Apart from that, whether you do "all pairs of rows" or "all pairs of columns"
doesn't matter, as long as you're clear.
(Is it possible to find "nearby" pairs in time and space < O(npairs), here O(20000^2) ? Afaik there are more methods than test cases.)
See also:
http://docs.scipy.org/doc/scipy/reference/spatial.distance.html (bug: hamming .mean not .sum)
http://scikit-learn.org/stable/modules/generated/sklearn.metrics.pairwise.pairwise_distances.html
https://stats.stackexchange.com/search?q=[clustering]+pairwise
You want to compare identic rows.
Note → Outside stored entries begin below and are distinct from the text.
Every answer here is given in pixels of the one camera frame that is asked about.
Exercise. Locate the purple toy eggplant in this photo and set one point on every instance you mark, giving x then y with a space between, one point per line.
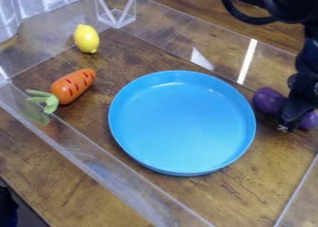
268 101

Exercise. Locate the yellow toy lemon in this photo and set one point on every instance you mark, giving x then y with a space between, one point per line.
85 38

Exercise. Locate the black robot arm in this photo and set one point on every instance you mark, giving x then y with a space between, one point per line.
297 11

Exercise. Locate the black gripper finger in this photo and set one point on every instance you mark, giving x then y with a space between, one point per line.
297 114

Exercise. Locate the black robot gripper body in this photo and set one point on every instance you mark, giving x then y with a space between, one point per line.
303 94

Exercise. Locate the orange toy carrot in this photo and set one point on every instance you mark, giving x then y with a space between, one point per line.
64 90

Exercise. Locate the clear acrylic front barrier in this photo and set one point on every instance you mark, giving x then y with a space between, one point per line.
158 207

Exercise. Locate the blue round tray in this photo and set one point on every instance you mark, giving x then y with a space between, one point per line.
182 122

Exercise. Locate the clear acrylic corner bracket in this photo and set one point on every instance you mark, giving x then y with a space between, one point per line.
113 17

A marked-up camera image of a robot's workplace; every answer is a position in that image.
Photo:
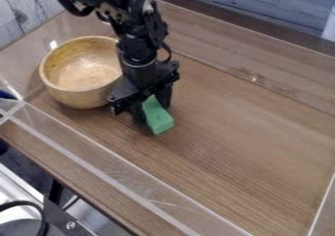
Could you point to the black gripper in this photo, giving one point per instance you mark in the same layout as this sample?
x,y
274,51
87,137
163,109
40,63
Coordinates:
x,y
140,82

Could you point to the green rectangular block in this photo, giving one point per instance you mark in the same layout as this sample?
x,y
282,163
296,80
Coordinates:
x,y
158,118

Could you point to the brown wooden bowl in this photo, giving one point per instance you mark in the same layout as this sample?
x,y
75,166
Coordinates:
x,y
79,71

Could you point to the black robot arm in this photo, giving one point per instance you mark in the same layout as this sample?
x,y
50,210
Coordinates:
x,y
136,23

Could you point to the clear acrylic front barrier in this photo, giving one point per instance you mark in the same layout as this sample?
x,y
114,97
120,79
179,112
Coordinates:
x,y
160,183

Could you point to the black table leg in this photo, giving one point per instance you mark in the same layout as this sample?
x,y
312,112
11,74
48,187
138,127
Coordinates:
x,y
55,192

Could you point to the black metal bracket with screw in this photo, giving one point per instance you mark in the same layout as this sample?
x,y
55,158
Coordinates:
x,y
62,224

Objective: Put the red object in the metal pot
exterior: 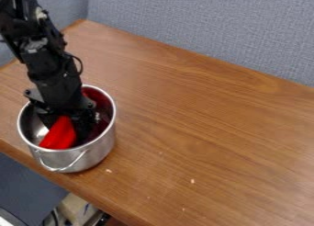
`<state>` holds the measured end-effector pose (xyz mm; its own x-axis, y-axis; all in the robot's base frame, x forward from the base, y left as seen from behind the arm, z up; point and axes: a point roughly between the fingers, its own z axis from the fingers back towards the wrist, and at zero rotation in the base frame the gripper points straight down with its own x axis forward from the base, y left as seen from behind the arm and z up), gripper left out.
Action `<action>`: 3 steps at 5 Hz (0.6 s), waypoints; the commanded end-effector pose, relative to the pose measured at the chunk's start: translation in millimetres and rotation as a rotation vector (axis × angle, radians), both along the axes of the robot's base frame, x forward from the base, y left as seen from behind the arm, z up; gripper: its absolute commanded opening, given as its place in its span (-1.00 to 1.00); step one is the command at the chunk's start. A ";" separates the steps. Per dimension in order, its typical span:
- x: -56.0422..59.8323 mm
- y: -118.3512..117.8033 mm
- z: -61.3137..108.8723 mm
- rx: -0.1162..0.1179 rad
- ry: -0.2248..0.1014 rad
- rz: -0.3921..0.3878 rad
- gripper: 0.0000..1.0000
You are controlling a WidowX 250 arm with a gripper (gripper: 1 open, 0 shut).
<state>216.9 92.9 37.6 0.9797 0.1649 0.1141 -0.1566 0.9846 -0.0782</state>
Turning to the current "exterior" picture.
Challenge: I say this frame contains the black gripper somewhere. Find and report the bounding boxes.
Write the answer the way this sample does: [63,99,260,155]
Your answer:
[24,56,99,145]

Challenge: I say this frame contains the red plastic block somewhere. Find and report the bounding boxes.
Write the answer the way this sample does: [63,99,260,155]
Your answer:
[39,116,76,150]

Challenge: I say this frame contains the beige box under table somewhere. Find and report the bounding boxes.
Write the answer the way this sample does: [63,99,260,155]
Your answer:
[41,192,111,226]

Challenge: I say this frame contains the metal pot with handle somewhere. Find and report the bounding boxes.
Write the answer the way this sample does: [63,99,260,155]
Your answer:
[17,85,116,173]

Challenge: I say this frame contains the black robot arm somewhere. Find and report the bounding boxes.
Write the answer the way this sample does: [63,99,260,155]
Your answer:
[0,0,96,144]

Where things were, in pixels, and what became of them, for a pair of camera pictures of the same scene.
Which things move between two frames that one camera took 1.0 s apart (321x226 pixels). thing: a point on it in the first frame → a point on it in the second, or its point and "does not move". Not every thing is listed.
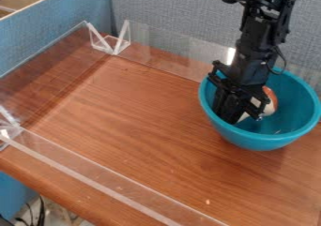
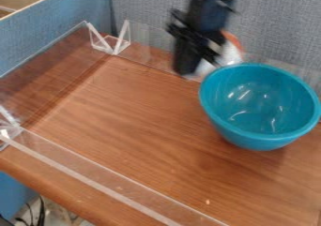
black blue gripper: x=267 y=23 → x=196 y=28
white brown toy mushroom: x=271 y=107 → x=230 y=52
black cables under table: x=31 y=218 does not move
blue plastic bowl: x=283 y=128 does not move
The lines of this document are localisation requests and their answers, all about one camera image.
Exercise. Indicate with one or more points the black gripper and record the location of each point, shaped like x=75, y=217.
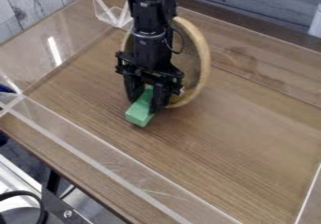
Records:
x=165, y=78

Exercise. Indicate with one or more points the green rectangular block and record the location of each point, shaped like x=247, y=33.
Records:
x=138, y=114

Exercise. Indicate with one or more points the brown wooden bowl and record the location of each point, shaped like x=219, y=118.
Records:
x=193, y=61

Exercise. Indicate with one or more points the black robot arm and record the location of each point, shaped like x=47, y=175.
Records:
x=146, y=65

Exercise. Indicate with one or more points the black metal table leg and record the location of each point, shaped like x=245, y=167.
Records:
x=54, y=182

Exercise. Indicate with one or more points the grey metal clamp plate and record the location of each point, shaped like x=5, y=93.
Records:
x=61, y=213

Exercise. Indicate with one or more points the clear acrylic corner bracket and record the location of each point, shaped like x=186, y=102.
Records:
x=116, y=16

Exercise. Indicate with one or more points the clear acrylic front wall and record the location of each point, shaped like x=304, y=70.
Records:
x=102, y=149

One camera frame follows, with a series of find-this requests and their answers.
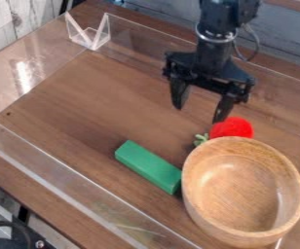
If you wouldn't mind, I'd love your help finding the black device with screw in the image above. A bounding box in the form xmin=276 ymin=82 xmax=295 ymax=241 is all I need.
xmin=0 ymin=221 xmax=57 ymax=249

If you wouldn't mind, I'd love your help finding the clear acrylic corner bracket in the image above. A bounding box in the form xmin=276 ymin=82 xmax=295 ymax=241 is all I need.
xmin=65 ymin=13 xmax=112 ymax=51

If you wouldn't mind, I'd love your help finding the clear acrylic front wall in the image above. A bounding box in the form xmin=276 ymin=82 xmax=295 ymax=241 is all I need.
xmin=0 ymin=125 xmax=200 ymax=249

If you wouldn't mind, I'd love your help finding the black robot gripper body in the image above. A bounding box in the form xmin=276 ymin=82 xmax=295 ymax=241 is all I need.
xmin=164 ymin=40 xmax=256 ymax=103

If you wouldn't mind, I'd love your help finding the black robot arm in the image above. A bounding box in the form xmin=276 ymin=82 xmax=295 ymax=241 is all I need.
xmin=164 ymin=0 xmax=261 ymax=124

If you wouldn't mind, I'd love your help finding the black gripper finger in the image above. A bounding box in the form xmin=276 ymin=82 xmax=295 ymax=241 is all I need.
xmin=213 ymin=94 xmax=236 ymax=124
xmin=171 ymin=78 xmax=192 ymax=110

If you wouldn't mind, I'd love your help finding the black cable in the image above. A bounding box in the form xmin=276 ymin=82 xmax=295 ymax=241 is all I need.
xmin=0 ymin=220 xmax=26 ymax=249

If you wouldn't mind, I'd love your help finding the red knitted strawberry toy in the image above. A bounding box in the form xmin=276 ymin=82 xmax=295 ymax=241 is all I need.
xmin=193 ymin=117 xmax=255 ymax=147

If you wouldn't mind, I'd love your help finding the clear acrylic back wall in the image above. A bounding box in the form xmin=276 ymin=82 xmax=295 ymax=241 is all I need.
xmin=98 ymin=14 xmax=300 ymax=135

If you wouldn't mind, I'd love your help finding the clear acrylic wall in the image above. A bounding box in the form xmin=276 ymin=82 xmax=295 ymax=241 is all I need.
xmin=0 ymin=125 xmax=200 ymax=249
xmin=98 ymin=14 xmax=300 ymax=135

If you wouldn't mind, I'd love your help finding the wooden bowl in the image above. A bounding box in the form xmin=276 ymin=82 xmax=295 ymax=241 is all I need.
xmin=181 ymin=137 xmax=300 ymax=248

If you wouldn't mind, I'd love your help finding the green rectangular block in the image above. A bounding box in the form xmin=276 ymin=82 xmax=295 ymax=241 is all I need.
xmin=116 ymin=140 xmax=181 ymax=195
A way to do that is grouping the entire rows in a raw block :
S,N=12,2
a=np.random.randint(0,3,(S,N)) #12 samples of two labels.
#a
0 1
0 2 2
1 2 0
2 1 2
3 0 0
4 0 1
5 1 1
6 0 1
7 0 1
8 0 1
9 0 0
10 2 2
11 0 0
samples=np.ascontiguousarray(a).view(dtype((void,a.strides[0])))
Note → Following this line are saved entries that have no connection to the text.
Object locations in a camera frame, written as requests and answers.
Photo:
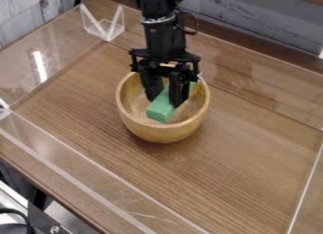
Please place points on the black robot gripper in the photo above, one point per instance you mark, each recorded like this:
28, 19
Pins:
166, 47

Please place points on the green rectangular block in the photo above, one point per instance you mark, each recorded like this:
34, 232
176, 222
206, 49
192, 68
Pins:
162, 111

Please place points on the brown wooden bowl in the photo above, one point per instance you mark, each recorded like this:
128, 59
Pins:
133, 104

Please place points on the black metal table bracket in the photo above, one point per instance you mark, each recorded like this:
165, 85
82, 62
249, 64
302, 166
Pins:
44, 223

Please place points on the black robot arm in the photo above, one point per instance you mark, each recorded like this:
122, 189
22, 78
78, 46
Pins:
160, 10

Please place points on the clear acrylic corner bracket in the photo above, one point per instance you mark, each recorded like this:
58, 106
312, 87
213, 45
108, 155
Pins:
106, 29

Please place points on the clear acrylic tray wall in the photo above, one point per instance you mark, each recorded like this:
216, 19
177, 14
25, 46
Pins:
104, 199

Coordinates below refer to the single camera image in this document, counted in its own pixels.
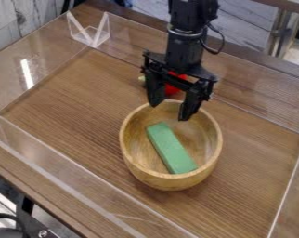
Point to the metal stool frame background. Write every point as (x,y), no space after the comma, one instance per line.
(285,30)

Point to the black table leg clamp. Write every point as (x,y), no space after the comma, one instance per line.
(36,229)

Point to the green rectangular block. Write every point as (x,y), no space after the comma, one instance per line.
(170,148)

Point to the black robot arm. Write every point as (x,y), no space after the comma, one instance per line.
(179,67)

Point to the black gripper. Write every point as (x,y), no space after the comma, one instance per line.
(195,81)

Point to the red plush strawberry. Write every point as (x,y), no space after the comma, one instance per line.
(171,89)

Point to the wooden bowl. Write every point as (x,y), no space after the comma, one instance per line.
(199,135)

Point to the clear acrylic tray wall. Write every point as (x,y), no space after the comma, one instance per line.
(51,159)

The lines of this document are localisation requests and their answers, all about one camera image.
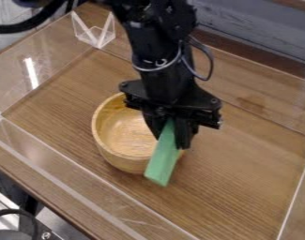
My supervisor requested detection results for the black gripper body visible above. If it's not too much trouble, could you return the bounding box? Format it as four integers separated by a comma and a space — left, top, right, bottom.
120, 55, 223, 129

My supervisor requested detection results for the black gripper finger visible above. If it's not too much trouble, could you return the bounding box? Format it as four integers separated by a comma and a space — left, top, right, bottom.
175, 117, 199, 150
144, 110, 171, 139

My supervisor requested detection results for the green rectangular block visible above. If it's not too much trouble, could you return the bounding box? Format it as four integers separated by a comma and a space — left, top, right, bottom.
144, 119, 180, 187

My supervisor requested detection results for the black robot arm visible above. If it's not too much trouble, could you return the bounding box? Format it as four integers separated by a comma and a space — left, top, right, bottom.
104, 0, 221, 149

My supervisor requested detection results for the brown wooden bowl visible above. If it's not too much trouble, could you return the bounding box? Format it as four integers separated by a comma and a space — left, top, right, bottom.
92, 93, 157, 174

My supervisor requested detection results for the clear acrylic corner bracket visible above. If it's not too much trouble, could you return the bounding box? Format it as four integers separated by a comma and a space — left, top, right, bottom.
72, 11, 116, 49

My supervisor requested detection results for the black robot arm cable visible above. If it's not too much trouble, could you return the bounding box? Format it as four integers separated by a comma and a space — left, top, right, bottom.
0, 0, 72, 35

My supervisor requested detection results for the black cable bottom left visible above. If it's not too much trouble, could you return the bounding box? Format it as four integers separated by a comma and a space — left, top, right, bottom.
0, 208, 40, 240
sample.shape is then (S,1).
you can now inventory your sample with np.unique, and use Pandas dataframes for pretty report :
_,inds,invs=np.unique(samples,return_index=True, return_inverse=True)
df=pd.DataFrame(invs)
result=df.reset_index().groupby(0).index.apply(list).to_frame()
result['sample']=[list(x) for x in a[inds]]
for
index samples
0
0 [3, 9, 11] [0, 0]
1 [4, 6, 7, 8] [0, 1]
2 [5] [1, 1]
3 [2] [1, 2]
4 [1] [2, 0]
5 [0, 10] [2, 2]
It can be a O(S ln S) if there is few fits between samples, when yours is O( N²S).